▶ WHAT IS EXPECTED: Beginning at the line that contains "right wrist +", reproduce the entries below exactly, ending with the line that contains "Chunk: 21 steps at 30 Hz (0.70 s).". Omit each picture.
-- Opening Marker --
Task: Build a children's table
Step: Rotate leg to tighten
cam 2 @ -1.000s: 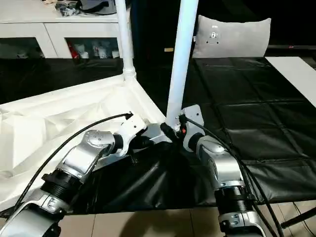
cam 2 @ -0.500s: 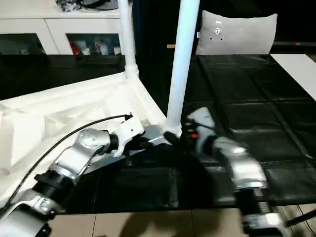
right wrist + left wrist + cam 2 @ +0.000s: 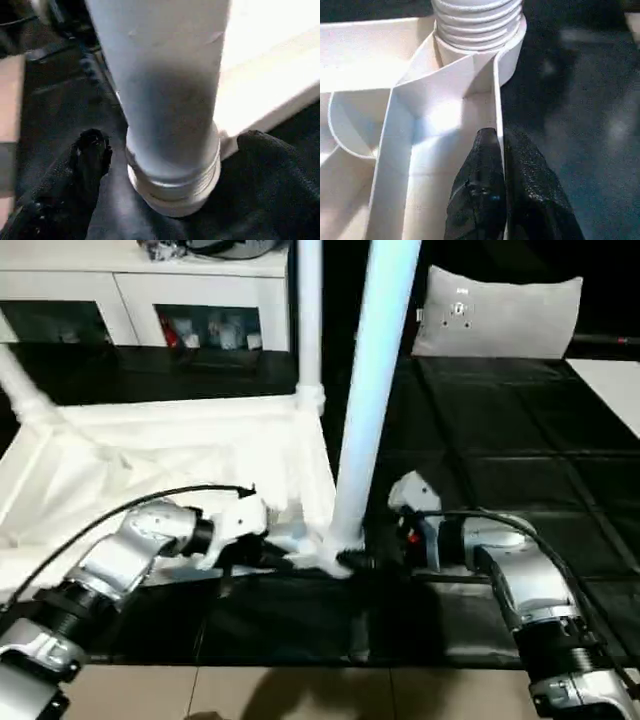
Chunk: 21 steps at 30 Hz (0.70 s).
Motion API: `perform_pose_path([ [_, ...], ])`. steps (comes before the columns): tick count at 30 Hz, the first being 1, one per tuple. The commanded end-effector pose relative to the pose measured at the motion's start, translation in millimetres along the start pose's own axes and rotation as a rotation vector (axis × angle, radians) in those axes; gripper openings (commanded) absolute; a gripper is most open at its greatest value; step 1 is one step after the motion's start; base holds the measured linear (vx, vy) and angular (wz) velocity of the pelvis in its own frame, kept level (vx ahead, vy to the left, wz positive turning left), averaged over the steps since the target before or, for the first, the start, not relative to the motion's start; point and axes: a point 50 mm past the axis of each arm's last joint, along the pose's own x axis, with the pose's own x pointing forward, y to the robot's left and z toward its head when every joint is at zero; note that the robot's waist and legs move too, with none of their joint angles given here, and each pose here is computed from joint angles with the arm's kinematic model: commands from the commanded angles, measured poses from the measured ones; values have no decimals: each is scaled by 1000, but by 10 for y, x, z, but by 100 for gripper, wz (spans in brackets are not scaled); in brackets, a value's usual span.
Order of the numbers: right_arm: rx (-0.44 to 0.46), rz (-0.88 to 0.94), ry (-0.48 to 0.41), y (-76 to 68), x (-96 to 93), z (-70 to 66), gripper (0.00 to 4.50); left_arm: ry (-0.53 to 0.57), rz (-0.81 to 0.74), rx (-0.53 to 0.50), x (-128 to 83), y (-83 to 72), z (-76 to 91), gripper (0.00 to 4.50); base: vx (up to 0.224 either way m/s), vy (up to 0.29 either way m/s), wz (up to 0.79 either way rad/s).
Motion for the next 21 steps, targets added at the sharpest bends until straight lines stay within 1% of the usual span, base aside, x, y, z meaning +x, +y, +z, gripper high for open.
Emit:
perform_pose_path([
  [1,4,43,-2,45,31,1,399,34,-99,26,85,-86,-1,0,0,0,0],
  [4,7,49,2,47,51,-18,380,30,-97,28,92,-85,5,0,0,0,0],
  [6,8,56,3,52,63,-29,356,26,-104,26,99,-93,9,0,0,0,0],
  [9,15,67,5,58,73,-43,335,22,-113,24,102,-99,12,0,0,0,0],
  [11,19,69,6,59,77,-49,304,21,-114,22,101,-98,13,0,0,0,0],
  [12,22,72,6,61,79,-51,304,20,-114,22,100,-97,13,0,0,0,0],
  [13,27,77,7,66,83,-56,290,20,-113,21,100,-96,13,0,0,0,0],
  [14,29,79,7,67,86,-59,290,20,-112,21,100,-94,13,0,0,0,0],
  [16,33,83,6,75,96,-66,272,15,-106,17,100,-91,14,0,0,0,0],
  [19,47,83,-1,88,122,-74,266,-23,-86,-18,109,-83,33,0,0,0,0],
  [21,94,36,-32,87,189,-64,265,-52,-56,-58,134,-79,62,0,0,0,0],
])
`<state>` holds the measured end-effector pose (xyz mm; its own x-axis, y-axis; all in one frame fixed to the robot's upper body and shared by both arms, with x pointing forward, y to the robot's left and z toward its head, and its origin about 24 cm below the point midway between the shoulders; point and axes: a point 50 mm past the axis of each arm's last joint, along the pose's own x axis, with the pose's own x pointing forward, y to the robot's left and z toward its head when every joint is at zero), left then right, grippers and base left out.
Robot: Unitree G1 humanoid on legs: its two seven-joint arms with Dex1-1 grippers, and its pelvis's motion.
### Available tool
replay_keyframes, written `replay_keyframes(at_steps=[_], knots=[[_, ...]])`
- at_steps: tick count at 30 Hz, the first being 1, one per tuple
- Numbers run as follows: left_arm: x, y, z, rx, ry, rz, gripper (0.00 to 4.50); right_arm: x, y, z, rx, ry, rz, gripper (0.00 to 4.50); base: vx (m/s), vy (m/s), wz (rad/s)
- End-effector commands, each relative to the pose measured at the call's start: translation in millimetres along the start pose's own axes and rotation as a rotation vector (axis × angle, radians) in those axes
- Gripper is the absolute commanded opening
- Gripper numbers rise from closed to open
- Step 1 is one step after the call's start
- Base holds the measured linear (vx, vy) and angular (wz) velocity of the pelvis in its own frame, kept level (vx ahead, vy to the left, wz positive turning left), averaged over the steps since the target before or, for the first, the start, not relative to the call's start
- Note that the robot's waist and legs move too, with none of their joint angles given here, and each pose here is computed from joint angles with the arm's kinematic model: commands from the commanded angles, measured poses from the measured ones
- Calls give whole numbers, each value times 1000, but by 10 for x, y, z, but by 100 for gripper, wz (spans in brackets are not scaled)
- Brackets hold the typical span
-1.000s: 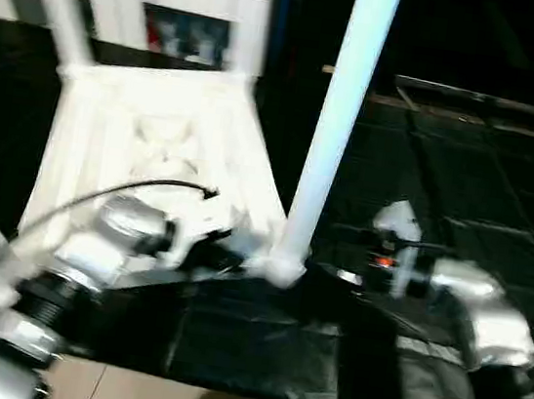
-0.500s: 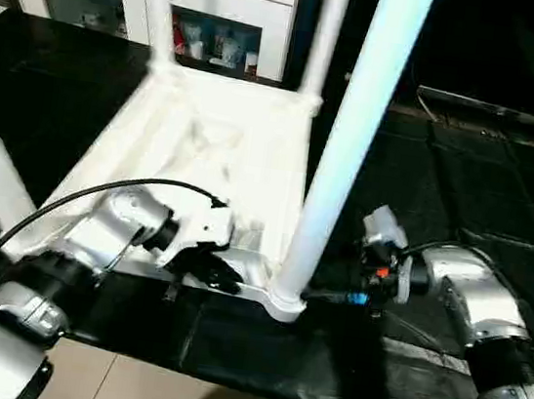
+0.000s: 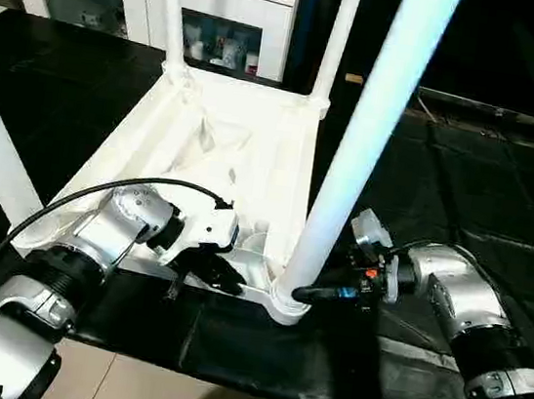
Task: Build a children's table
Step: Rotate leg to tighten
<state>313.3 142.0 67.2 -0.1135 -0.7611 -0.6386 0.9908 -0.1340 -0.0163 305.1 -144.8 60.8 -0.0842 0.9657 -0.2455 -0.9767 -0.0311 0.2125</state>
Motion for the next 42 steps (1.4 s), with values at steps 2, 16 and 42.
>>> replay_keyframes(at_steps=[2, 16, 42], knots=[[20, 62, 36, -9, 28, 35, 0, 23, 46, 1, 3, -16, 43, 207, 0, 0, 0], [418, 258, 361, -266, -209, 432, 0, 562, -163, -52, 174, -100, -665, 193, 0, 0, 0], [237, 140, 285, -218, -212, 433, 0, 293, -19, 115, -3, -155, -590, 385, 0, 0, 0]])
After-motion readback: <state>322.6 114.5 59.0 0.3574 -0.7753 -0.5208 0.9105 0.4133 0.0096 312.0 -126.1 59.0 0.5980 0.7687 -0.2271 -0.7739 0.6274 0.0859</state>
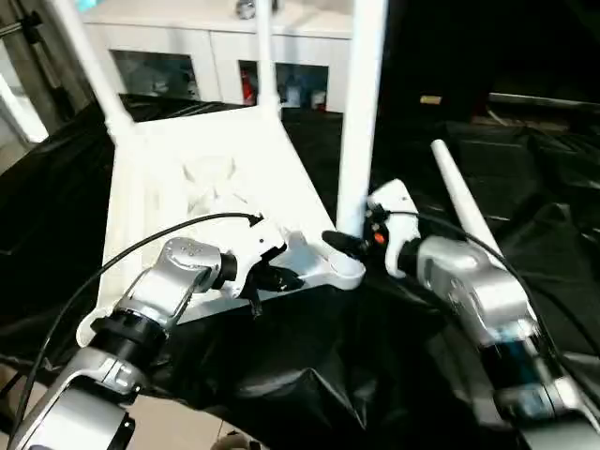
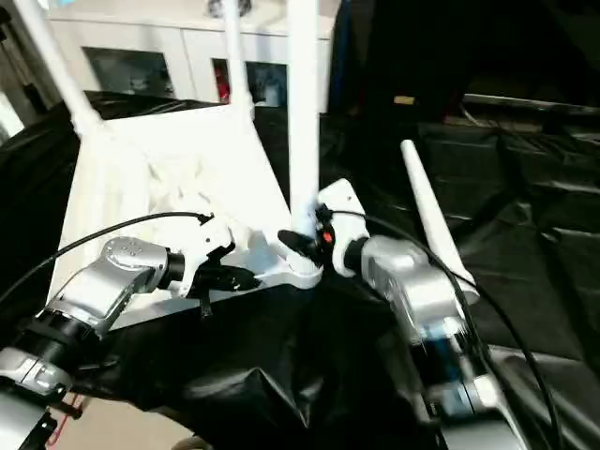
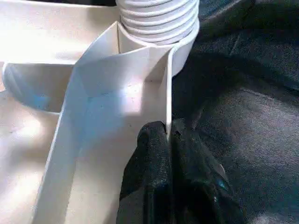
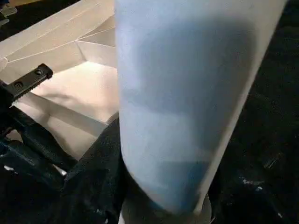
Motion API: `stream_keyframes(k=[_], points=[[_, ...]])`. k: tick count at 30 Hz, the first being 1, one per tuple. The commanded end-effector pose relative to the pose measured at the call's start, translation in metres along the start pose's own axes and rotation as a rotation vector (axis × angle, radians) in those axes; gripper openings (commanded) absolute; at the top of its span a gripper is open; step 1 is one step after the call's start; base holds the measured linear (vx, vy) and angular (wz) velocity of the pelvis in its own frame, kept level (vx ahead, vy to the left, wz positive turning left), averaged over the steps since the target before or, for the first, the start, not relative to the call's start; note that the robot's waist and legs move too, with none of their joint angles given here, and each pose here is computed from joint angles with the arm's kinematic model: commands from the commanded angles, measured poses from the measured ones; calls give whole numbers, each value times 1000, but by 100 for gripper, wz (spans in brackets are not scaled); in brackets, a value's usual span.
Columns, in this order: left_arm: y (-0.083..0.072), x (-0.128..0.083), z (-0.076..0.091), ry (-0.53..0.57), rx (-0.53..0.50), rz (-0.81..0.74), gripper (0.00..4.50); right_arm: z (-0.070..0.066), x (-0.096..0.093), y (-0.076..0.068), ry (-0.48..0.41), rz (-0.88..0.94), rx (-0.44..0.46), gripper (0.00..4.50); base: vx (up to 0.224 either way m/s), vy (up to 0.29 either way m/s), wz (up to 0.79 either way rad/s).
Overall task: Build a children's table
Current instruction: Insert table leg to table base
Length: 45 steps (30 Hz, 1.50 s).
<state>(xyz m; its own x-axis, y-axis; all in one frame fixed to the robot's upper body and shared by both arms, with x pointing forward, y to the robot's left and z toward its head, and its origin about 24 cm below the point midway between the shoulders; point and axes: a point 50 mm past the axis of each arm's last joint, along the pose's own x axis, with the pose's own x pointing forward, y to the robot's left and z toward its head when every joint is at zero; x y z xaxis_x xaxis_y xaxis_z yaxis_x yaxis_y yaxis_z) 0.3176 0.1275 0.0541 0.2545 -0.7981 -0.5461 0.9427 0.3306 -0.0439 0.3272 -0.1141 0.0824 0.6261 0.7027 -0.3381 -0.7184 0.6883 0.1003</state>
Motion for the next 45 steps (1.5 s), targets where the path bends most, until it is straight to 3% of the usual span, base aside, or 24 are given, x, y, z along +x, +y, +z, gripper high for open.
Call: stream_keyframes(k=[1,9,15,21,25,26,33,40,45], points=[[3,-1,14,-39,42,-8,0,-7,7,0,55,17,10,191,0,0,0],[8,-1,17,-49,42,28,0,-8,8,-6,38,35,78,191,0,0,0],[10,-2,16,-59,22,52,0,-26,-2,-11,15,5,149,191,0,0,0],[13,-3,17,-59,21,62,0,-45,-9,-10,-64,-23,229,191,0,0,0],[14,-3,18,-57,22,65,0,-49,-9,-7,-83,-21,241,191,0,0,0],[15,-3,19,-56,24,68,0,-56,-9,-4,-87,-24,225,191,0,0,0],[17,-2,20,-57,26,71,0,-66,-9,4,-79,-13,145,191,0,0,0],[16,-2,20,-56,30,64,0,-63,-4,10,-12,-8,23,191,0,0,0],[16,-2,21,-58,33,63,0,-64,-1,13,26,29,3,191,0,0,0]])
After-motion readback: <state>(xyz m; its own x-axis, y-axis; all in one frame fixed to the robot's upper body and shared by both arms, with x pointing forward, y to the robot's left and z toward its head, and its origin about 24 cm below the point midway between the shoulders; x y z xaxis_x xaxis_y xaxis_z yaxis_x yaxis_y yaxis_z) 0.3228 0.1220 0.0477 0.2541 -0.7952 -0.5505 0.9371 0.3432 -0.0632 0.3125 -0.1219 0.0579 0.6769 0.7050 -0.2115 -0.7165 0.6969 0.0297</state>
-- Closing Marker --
▶ TASK RESULT:
right wrist + left wrist + cam 2 @ +0.000s: 
Chunk: 21 steps at 30 Hz (0.70 s).

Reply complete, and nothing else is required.